→ DIRECTIONS FOR THIS TASK
For this exercise, copy out each line of the material below that includes "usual".

→ DATA
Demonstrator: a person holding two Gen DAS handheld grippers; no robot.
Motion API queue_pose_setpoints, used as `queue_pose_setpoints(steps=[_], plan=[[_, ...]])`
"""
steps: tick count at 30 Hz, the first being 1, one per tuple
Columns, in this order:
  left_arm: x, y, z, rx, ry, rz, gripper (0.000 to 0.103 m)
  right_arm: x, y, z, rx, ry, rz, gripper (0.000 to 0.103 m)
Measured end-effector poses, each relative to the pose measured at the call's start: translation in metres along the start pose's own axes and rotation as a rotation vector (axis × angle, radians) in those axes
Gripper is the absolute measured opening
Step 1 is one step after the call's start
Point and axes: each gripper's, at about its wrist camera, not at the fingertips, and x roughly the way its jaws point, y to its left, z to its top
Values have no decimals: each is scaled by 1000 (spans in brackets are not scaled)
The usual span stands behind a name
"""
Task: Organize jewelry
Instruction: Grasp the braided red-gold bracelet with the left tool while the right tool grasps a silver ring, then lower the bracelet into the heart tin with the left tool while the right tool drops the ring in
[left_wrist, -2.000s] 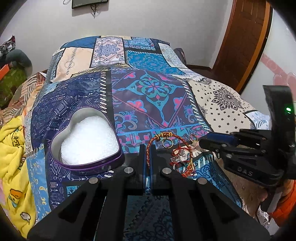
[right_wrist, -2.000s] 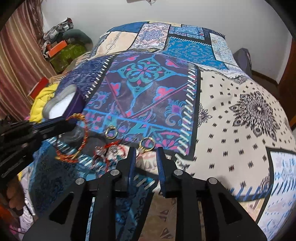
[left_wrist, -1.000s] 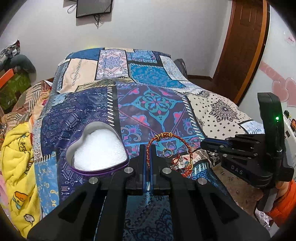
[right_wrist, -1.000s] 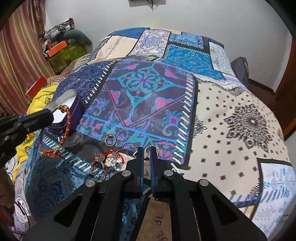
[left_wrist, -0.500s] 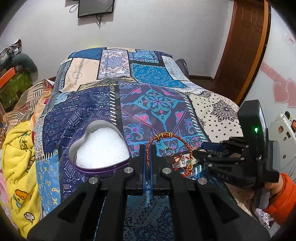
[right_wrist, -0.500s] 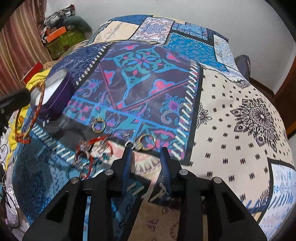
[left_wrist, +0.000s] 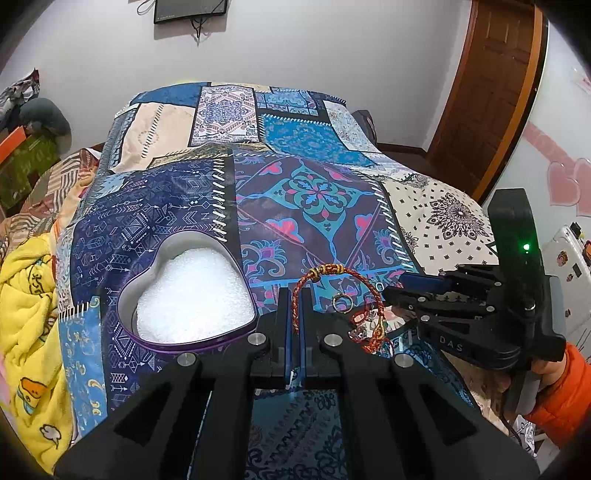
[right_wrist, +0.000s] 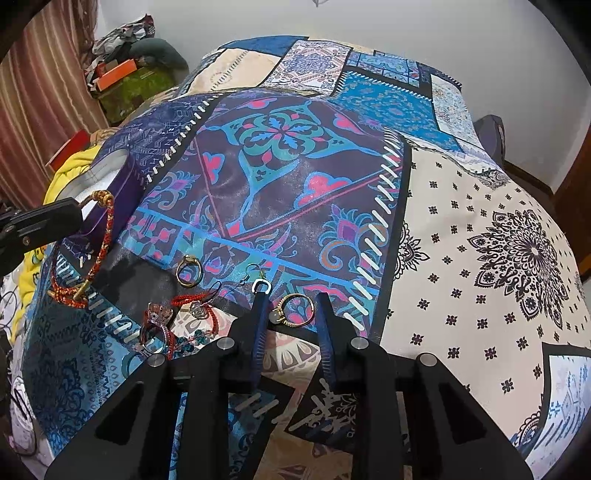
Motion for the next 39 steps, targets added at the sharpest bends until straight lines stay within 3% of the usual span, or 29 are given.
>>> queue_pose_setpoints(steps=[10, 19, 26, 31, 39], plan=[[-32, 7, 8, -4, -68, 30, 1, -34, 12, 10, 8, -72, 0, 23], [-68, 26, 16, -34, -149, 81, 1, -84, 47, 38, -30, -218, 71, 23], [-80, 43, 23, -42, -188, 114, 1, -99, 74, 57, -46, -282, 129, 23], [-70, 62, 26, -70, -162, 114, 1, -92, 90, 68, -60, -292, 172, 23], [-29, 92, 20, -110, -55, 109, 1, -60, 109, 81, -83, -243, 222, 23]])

→ EXERCISE RESPONSE
The usual span stands behind a name
Motion for the next 39 steps, targets added at the sharpest bends until straight lines stay within 3% of the usual span, or 29 are given.

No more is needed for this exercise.